▶ Problem requirements: Show each line of the records in which the word "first" occurs.

▶ Data for analysis:
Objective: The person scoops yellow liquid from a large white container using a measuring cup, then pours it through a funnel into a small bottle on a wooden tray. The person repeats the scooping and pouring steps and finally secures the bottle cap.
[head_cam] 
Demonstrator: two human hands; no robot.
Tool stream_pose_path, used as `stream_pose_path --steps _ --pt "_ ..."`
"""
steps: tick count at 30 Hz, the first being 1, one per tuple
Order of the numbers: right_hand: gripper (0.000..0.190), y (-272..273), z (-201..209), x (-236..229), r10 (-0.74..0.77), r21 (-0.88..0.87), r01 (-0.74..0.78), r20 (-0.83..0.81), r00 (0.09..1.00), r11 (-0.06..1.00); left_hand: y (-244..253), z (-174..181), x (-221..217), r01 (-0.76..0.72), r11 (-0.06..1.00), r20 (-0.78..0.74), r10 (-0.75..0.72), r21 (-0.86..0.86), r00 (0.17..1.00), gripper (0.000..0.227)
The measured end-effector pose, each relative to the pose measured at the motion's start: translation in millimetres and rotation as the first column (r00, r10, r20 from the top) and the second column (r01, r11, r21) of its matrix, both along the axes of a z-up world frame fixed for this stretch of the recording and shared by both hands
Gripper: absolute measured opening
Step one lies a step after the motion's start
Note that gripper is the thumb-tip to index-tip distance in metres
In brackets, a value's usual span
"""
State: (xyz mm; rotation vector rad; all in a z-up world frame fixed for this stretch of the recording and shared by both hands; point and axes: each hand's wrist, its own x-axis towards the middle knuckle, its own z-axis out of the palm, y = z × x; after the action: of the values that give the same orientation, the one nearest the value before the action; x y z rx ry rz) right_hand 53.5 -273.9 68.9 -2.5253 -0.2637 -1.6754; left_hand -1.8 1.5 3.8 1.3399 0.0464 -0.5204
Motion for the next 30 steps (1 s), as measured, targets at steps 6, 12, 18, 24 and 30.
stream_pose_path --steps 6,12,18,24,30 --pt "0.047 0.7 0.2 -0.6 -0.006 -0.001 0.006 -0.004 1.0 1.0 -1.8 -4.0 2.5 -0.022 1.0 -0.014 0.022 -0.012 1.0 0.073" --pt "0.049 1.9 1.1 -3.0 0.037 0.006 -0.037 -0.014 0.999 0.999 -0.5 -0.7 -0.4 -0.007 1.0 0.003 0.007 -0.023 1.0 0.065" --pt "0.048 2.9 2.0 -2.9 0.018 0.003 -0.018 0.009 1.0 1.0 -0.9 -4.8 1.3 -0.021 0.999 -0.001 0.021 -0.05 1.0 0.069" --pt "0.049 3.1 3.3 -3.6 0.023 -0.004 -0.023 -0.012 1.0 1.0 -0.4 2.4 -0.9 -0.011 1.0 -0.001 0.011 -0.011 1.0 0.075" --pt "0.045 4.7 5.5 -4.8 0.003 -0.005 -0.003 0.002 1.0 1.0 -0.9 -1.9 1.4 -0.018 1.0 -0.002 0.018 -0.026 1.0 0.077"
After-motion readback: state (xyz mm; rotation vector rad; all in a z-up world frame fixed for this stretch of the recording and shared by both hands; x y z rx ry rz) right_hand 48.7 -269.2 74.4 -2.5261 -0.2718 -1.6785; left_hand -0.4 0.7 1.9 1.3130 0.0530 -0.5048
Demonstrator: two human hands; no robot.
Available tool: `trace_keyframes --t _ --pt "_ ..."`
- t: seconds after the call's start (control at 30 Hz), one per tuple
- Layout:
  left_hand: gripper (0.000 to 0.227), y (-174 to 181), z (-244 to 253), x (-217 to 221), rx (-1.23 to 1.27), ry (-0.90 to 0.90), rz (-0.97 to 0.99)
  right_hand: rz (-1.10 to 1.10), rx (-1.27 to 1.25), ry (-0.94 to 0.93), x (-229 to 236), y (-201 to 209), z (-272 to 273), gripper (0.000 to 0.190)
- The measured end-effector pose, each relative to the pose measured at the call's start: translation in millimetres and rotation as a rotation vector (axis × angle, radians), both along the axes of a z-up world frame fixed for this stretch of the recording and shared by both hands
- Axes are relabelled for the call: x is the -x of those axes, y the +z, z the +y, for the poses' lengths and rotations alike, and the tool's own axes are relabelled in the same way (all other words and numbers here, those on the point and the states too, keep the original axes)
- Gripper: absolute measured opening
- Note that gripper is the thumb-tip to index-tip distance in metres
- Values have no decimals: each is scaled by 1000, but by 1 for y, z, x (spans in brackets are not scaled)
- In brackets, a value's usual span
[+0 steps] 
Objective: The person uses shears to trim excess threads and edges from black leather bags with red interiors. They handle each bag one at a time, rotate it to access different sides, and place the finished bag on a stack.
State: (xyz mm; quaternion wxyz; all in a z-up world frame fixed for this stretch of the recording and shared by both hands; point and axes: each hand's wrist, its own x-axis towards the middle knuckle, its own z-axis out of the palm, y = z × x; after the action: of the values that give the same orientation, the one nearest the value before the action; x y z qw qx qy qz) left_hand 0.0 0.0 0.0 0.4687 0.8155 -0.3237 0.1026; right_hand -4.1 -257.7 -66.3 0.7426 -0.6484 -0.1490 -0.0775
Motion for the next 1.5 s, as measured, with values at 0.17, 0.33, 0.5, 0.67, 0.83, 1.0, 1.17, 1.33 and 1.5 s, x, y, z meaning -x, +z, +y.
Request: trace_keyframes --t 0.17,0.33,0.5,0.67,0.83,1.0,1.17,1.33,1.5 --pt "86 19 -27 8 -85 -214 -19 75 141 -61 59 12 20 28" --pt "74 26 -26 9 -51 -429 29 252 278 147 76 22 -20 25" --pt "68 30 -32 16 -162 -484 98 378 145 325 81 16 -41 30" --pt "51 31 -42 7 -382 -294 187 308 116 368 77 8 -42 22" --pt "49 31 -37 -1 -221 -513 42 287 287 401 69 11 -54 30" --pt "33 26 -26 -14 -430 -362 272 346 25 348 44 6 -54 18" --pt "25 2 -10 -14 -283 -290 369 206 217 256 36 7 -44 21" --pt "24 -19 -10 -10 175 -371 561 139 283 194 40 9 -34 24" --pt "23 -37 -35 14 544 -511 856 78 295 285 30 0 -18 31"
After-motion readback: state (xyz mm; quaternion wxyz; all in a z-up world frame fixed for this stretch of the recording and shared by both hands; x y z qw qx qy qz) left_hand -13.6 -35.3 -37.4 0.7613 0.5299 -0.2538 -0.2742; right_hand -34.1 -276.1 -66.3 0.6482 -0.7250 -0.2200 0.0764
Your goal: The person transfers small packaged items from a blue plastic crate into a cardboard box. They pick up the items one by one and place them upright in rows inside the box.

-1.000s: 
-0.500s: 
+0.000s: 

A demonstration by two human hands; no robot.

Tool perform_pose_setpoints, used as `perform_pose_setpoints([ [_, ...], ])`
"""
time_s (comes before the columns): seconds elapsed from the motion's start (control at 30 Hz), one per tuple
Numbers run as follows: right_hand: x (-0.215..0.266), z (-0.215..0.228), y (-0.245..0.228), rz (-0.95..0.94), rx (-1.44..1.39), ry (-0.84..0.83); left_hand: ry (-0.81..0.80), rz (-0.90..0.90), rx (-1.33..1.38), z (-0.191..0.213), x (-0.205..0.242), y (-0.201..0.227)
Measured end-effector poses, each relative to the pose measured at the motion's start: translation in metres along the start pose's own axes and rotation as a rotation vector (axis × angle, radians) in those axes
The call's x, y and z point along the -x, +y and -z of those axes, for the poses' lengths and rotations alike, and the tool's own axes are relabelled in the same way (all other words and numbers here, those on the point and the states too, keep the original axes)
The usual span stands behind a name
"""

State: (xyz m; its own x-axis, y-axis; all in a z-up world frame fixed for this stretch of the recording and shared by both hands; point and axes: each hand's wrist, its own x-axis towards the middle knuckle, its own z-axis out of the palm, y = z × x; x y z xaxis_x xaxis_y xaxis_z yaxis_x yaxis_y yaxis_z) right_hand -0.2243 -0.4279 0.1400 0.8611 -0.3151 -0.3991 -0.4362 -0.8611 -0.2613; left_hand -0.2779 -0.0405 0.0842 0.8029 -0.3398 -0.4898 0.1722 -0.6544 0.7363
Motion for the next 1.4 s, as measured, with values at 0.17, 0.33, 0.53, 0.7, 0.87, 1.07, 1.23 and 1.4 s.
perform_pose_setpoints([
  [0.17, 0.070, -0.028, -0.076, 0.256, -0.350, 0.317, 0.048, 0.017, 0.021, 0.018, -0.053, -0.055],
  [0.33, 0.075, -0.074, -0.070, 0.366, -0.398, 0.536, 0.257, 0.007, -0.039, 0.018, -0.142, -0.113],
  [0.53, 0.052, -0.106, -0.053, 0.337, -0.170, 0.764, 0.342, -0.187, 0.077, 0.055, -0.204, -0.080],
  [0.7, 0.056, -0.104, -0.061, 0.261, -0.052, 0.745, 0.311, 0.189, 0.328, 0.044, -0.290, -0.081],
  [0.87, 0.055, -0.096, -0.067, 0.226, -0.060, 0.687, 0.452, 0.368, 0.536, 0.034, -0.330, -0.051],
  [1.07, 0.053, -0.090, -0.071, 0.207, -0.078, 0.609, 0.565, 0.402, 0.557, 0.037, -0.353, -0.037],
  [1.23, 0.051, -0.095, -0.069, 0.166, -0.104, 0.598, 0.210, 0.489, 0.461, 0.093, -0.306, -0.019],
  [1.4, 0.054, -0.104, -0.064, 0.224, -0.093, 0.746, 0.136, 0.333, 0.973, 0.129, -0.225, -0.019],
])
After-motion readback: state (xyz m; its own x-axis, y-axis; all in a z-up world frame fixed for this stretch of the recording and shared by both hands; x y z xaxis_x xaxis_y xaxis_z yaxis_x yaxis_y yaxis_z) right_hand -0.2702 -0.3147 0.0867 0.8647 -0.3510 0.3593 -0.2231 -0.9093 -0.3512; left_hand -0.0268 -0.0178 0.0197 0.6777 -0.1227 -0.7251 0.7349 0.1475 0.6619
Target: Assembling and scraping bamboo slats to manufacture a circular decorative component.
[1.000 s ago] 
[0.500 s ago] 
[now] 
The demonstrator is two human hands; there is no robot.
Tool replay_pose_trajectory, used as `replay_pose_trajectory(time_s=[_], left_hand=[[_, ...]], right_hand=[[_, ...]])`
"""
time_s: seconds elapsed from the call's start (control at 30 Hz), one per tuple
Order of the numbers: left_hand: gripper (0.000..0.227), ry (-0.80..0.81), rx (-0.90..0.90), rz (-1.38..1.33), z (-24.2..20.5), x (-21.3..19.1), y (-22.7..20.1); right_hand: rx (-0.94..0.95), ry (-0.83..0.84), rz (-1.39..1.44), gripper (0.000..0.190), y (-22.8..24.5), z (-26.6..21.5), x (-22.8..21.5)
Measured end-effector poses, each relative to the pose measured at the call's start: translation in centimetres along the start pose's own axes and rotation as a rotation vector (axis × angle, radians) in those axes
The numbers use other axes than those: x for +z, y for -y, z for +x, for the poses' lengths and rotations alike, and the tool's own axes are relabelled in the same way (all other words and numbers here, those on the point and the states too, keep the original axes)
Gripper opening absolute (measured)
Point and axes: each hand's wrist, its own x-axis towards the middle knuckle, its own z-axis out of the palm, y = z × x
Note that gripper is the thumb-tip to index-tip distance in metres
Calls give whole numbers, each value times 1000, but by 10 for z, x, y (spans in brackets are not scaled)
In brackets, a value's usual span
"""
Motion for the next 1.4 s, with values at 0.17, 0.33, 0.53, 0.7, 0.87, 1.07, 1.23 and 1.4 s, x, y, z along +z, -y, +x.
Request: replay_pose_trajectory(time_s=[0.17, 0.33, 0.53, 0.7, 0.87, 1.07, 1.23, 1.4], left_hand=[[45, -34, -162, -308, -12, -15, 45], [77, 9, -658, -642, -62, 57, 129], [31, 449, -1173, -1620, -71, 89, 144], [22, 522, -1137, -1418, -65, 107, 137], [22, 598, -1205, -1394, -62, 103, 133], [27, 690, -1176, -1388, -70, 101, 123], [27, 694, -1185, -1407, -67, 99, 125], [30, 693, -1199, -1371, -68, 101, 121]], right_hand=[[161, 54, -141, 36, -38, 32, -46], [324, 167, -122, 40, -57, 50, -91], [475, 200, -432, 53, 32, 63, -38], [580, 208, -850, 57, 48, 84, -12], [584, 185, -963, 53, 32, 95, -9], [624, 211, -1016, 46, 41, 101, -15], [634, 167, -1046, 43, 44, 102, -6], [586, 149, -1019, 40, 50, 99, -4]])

▶ Response to this task:
steps: tick count at 30 Hz, the first being 1, one per tuple
The measured end-effector pose, each relative to the pose measured at the motion's start: translation in millimetres and rotation as the first column (r00, r10, r20 from the top) and the second column (r01, r11, r21) of its matrix, both along the axes of a z-up world frame fixed for this stretch of the recording and shared by both hands

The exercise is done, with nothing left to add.